*** Opening DATA TO PROCESS ***
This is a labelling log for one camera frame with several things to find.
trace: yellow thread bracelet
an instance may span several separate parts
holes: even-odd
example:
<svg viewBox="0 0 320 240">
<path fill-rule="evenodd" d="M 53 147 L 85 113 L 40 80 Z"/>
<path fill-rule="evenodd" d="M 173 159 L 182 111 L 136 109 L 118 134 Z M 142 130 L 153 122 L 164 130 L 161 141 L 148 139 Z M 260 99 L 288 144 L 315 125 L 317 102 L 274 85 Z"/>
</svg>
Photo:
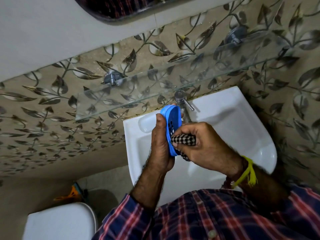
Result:
<svg viewBox="0 0 320 240">
<path fill-rule="evenodd" d="M 238 184 L 240 184 L 243 180 L 245 180 L 246 177 L 248 178 L 248 184 L 250 187 L 258 183 L 256 174 L 254 172 L 254 167 L 253 167 L 254 162 L 250 158 L 247 158 L 246 156 L 242 156 L 242 157 L 248 161 L 248 167 L 243 172 L 241 177 L 232 184 L 231 186 L 232 189 L 234 189 Z"/>
</svg>

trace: shirt sleeve
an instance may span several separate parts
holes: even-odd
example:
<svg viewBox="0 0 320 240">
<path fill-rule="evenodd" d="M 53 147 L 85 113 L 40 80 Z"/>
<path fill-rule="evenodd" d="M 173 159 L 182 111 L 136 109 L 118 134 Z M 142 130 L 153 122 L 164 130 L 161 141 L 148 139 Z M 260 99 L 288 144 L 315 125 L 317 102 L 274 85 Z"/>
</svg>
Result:
<svg viewBox="0 0 320 240">
<path fill-rule="evenodd" d="M 271 214 L 276 222 L 310 239 L 320 239 L 320 195 L 311 188 L 292 185 L 283 209 Z"/>
<path fill-rule="evenodd" d="M 152 217 L 130 195 L 126 194 L 117 208 L 102 221 L 92 240 L 142 239 L 150 227 Z"/>
</svg>

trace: blue soap dish
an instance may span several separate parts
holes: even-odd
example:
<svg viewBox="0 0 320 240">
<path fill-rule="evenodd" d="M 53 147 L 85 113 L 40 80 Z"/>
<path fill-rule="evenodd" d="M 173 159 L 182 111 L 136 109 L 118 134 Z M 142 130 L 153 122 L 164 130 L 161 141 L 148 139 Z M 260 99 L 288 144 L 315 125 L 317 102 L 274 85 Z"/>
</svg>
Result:
<svg viewBox="0 0 320 240">
<path fill-rule="evenodd" d="M 169 144 L 170 156 L 176 157 L 180 155 L 180 153 L 175 150 L 171 144 L 171 136 L 182 125 L 180 108 L 177 105 L 166 105 L 161 109 L 160 113 L 167 121 L 166 136 Z"/>
</svg>

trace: sink basin
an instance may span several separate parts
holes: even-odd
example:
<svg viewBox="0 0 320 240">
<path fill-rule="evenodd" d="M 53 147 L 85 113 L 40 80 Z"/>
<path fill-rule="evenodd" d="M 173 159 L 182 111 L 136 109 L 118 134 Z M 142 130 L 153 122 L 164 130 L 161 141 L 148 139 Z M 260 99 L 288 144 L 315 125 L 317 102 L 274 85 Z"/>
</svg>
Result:
<svg viewBox="0 0 320 240">
<path fill-rule="evenodd" d="M 239 154 L 251 158 L 268 173 L 273 172 L 277 162 L 275 145 L 238 87 L 205 95 L 189 102 L 195 108 L 193 112 L 189 111 L 193 122 L 209 123 Z M 143 114 L 123 122 L 133 184 L 138 180 L 151 148 L 151 131 L 141 129 L 141 120 L 148 118 L 153 120 L 155 125 L 156 113 L 159 112 L 158 110 Z M 225 178 L 222 173 L 201 168 L 177 156 L 173 169 L 167 173 L 164 180 L 158 205 L 171 202 L 192 190 L 219 189 Z"/>
</svg>

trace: red and blue checkered shirt
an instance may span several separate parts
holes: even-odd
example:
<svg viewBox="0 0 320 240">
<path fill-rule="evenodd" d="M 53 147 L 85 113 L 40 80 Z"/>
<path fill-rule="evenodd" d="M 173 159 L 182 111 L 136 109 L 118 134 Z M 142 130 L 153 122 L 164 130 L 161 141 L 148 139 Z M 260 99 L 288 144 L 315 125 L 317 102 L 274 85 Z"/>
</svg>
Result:
<svg viewBox="0 0 320 240">
<path fill-rule="evenodd" d="M 320 239 L 320 196 L 293 185 L 282 211 L 266 213 L 241 192 L 203 189 L 151 216 L 126 195 L 93 237 L 105 239 Z"/>
</svg>
*** Closing DATA TO PROCESS ***
# [WORK REQUEST]
Output the records above exactly as they are, leaving out the pictures.

# [YOUR SOLUTION]
This is a labelling log for one camera frame with several things to find.
trace: yellow thread bracelet
an instance may span several separate parts
holes: even-odd
example:
<svg viewBox="0 0 320 240">
<path fill-rule="evenodd" d="M 53 147 L 85 113 L 40 80 Z"/>
<path fill-rule="evenodd" d="M 173 159 L 182 111 L 136 109 L 118 134 Z M 142 130 L 153 122 L 164 130 L 161 141 L 148 139 Z M 260 99 L 288 144 L 315 125 L 317 102 L 274 85 Z"/>
</svg>
Photo:
Result:
<svg viewBox="0 0 320 240">
<path fill-rule="evenodd" d="M 238 184 L 240 184 L 243 180 L 245 180 L 246 177 L 248 178 L 248 184 L 250 187 L 258 183 L 256 174 L 254 172 L 254 167 L 253 167 L 254 162 L 250 158 L 247 158 L 246 156 L 242 156 L 242 157 L 248 161 L 248 167 L 243 172 L 241 177 L 232 184 L 231 186 L 232 189 L 234 189 Z"/>
</svg>

trace: shirt sleeve
an instance may span several separate parts
holes: even-odd
example:
<svg viewBox="0 0 320 240">
<path fill-rule="evenodd" d="M 53 147 L 85 113 L 40 80 Z"/>
<path fill-rule="evenodd" d="M 173 159 L 182 111 L 136 109 L 118 134 Z M 142 130 L 153 122 L 164 130 L 161 141 L 148 139 Z M 260 99 L 288 144 L 315 125 L 317 102 L 274 85 Z"/>
</svg>
Result:
<svg viewBox="0 0 320 240">
<path fill-rule="evenodd" d="M 271 214 L 276 222 L 310 239 L 320 239 L 320 195 L 311 188 L 292 185 L 283 209 Z"/>
<path fill-rule="evenodd" d="M 152 217 L 130 195 L 126 194 L 117 208 L 102 221 L 92 240 L 142 239 L 150 227 Z"/>
</svg>

trace: blue soap dish
an instance may span several separate parts
holes: even-odd
example:
<svg viewBox="0 0 320 240">
<path fill-rule="evenodd" d="M 53 147 L 85 113 L 40 80 Z"/>
<path fill-rule="evenodd" d="M 173 159 L 182 111 L 136 109 L 118 134 Z M 142 130 L 153 122 L 164 130 L 161 141 L 148 139 Z M 260 99 L 288 144 L 315 125 L 317 102 L 274 85 Z"/>
</svg>
Result:
<svg viewBox="0 0 320 240">
<path fill-rule="evenodd" d="M 169 144 L 170 156 L 176 157 L 180 155 L 180 153 L 175 150 L 171 144 L 171 136 L 182 125 L 180 108 L 177 105 L 166 105 L 161 109 L 160 113 L 167 121 L 166 136 Z"/>
</svg>

trace: sink basin
an instance may span several separate parts
holes: even-odd
example:
<svg viewBox="0 0 320 240">
<path fill-rule="evenodd" d="M 53 147 L 85 113 L 40 80 Z"/>
<path fill-rule="evenodd" d="M 173 159 L 182 111 L 136 109 L 118 134 Z M 142 130 L 153 122 L 164 130 L 161 141 L 148 139 Z M 260 99 L 288 144 L 315 125 L 317 102 L 274 85 Z"/>
</svg>
Result:
<svg viewBox="0 0 320 240">
<path fill-rule="evenodd" d="M 239 154 L 251 158 L 268 173 L 273 172 L 277 162 L 275 145 L 238 87 L 205 95 L 189 102 L 195 108 L 193 112 L 189 111 L 193 122 L 209 123 Z M 143 114 L 123 122 L 133 184 L 138 180 L 151 148 L 151 131 L 141 129 L 141 120 L 148 118 L 153 120 L 155 125 L 156 113 L 159 112 L 158 110 Z M 225 178 L 222 173 L 201 168 L 177 156 L 173 169 L 167 173 L 164 180 L 158 205 L 171 202 L 192 190 L 219 189 Z"/>
</svg>

trace: red and blue checkered shirt
an instance may span several separate parts
holes: even-odd
example:
<svg viewBox="0 0 320 240">
<path fill-rule="evenodd" d="M 53 147 L 85 113 L 40 80 Z"/>
<path fill-rule="evenodd" d="M 173 159 L 182 111 L 136 109 L 118 134 Z M 142 130 L 153 122 L 164 130 L 161 141 L 148 139 Z M 260 99 L 288 144 L 315 125 L 317 102 L 274 85 Z"/>
</svg>
Result:
<svg viewBox="0 0 320 240">
<path fill-rule="evenodd" d="M 320 239 L 320 196 L 293 185 L 282 211 L 266 213 L 241 192 L 203 189 L 151 216 L 126 195 L 93 237 L 105 239 Z"/>
</svg>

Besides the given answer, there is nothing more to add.